Surgical treatment of metachronous second primary lung cancer.

Ann Thorac Surg

Department of Thoracic Surgery, Shanghai Pulmonary Hospital, Tongji University School of Medicine, Shanghai, China. Electronic address:

Published: October 2014

Background: Many studies have demonstrated that patients with metachronous second primary lung cancer (MSPLC) benefit from surgery. Owing to the lack of uniform criteria and prospective randomized trials, the extent of resection remains controversial, and prognostic factors are still not fully clear. The present study aimed to assess surgical treatment of MSPLC and identify prognostic factors of outcome.

Methods: This retrospective analysis included 143 patients who underwent surgical resection of MSPLC in our department from January 2006 to December 2011. Predictors of postoperative complications were analyzed with the binary logistic regression method. Survival was analyzed with Kaplan-Meier and Cox regression methods.

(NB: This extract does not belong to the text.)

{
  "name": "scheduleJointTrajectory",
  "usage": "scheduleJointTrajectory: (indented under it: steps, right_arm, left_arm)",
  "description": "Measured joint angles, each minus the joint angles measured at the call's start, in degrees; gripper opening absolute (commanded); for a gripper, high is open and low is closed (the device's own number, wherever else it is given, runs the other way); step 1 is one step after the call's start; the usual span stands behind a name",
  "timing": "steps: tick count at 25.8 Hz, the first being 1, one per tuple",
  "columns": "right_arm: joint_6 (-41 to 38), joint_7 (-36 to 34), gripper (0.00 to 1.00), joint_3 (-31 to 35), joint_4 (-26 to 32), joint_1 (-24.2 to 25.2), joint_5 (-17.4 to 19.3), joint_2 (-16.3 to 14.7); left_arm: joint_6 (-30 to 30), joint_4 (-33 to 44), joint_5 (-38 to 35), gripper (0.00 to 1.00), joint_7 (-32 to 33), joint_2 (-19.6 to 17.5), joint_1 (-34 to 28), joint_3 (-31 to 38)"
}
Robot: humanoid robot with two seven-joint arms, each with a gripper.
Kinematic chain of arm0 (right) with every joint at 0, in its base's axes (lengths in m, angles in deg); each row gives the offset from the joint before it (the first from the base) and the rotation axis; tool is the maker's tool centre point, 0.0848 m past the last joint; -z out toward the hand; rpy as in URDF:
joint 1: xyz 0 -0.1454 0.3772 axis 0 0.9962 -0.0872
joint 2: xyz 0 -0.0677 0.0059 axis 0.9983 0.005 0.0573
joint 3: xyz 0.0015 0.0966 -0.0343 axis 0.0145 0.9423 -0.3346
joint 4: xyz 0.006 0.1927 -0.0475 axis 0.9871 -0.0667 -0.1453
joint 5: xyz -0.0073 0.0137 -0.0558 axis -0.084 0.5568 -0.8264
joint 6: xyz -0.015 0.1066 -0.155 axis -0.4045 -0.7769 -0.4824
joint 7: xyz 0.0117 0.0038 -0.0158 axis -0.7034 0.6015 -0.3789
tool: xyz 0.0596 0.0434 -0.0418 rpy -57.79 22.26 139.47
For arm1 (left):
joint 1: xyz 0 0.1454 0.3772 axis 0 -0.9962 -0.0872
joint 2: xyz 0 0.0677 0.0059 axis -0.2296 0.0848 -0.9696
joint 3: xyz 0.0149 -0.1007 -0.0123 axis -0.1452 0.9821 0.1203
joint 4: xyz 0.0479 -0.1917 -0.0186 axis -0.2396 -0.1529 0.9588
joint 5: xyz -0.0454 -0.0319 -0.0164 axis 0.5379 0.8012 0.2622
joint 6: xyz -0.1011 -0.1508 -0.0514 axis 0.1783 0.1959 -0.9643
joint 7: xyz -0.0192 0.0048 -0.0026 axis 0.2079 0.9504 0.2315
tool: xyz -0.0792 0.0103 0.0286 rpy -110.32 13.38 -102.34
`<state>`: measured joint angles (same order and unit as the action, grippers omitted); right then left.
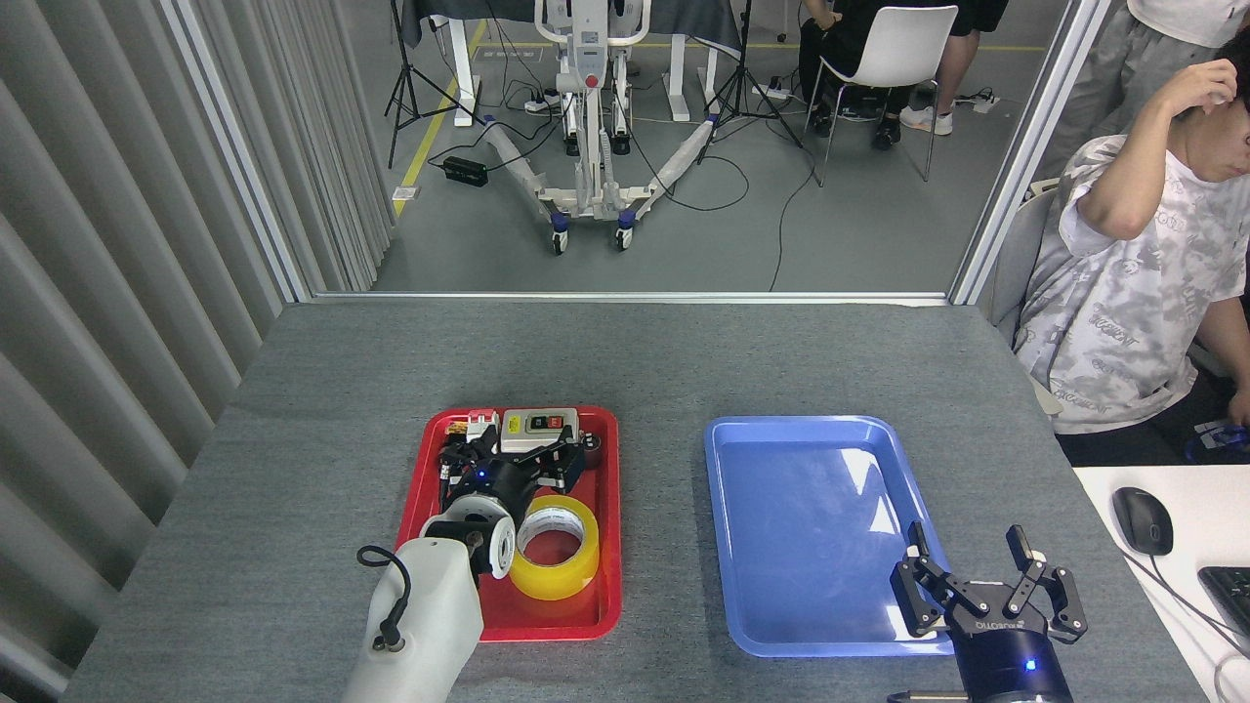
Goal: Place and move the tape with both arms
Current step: 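Insert the left gripper into the tape roll's hole and grip its rim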
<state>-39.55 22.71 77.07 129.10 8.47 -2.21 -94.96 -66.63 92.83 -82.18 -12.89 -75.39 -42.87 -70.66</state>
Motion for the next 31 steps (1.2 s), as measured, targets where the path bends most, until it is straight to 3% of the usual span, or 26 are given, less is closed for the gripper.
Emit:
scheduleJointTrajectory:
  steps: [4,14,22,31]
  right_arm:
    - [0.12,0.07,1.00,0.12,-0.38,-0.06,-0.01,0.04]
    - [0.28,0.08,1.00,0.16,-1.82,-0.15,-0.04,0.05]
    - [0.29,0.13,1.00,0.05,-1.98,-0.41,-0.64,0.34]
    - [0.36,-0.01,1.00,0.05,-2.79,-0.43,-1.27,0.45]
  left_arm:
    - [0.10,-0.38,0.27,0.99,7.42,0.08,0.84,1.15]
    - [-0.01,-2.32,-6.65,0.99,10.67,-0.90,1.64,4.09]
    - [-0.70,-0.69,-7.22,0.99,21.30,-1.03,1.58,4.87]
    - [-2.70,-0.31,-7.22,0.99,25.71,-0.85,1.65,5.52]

Results: Operative mortality was 1.4%, and the complication rate was 34.3%. Age more than 70 years was an independent risk factor for postoperative complications. The overall 5-year survival after resection of MSPLC was 54.5%. TNM stage II or higher (p = 0.025), 20 or more pack-years of smoking (p = 0.037), and tumor size greater than 2 cm (p = 0.033) were independent negative prognostic factors for survival. For stage I disease, completion pneumonectomy had a lower 5-year survival rate than others, 44.8% and 65.9, respectively (p = 0.039); lobectomy and sublobar resection have a 5-year survival of 77.1% and 56.7%, respectively (p = 0.203).

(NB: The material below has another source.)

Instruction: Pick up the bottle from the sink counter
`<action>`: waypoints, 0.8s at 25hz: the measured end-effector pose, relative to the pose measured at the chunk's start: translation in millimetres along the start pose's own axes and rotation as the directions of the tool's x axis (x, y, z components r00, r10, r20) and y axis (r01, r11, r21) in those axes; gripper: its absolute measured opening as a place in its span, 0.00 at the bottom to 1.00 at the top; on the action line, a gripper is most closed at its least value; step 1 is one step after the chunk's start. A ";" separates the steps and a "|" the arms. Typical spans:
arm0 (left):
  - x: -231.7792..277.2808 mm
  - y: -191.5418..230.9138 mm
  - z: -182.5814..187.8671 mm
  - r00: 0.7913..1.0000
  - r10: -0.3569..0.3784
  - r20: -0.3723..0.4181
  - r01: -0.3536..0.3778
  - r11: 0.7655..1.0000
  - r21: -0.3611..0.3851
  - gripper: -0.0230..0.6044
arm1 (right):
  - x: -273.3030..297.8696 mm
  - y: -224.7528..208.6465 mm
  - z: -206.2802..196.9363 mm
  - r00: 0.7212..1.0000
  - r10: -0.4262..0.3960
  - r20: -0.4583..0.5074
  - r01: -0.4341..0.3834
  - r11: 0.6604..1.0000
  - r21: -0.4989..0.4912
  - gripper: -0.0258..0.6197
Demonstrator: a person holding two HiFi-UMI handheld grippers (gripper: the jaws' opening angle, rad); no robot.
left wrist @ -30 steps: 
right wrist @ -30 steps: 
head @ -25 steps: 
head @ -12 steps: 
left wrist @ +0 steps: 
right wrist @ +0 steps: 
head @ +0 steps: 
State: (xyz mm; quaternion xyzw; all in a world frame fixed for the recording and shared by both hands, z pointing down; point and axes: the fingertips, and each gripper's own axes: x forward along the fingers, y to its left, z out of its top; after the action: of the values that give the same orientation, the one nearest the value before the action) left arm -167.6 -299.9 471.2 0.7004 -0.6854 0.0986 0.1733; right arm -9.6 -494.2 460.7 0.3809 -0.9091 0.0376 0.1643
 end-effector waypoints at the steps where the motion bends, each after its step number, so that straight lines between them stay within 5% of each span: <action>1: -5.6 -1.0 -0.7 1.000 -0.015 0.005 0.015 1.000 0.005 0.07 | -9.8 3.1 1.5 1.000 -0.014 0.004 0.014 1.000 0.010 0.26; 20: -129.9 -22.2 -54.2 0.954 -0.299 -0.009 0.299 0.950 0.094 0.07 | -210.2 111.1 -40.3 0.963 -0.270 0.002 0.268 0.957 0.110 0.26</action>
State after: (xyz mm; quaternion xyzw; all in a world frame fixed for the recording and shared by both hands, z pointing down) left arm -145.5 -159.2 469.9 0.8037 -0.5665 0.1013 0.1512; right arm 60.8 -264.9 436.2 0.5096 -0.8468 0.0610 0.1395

Conclusions: Surgical treatment of MSPLC is safe and effective. TNM stage I, tumor size 2 cm or less, or less than 20 pack-years smoking are predictors of improved survival. Sublobar resection is acceptable. For stage I disease, lobectomy tends to be associated with better survival than sublobar resection, although the difference is not significant, and completion pneumonectomy is not recommended. Long-term follow-up is necessary even after curative resection of lung cancer.